[HOW TO COMPLETE THIS TASK]
Restate word for word the lines that begin the listing and end with the line holding "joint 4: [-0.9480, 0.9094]".

___

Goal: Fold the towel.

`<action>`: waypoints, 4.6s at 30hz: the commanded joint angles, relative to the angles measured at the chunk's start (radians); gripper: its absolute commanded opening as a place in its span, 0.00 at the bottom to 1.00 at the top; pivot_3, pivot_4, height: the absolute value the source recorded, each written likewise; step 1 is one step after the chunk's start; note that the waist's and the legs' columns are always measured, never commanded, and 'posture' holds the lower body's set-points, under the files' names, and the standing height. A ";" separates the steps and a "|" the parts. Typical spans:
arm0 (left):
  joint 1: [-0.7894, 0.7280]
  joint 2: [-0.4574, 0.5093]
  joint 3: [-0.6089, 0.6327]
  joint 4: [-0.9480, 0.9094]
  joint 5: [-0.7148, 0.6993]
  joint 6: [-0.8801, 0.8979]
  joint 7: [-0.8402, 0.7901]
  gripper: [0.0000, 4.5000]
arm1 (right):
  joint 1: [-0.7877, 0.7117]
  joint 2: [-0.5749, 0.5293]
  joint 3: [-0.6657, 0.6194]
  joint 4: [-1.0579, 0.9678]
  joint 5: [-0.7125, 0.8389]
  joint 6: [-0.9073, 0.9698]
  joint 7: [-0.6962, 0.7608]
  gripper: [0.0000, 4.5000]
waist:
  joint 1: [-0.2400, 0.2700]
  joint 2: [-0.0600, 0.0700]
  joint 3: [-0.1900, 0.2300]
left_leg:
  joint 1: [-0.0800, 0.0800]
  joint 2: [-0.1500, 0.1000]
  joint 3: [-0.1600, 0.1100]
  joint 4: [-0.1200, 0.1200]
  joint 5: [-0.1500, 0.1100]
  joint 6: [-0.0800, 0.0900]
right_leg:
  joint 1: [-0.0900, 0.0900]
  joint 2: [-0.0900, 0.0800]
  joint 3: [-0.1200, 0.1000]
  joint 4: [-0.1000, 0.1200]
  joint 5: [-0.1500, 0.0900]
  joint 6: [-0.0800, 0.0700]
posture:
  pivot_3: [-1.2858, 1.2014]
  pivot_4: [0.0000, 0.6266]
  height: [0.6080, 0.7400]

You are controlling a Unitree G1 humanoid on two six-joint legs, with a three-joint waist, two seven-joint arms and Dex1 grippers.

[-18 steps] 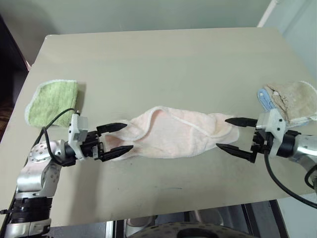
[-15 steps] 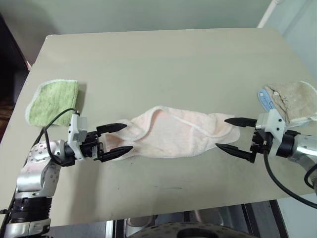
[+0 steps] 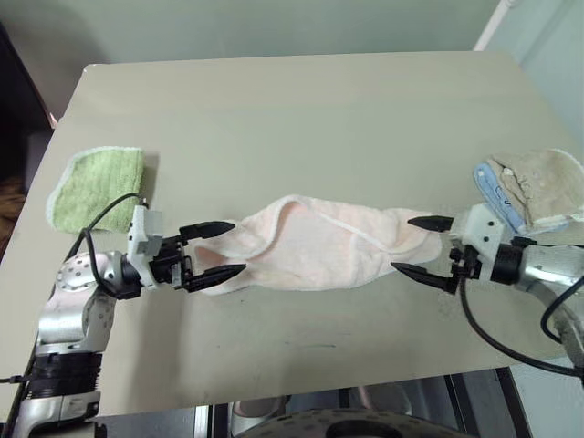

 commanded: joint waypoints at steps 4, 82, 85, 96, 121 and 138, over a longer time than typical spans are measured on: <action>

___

[TASK RESPONSE]
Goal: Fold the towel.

`<action>`: waypoints, 4.6s at 30hz: the commanded joint angles, relative to the angles measured at the chunk's start (radians); gripper: its absolute commanded opening as a place in its span, 0.00 at the bottom to 1.00 at the top; pivot_3, pivot_4, height: the absolute value the source recorded, each written likewise; step 1 is one step after the chunk's start; note that the waist's and the legs' columns are always measured, never commanded, and 'posture' holds the lower body's set-points, under the files' names, and the standing height. A ";" separates the steps and a "|" the parts. Typical spans:
arm0 (left):
  joint 1: [-0.7894, 0.7280]
  joint 2: [-0.4574, 0.5093]
  joint 3: [-0.6089, 0.6327]
  joint 4: [-0.9480, 0.9094]

With that, the output is complete.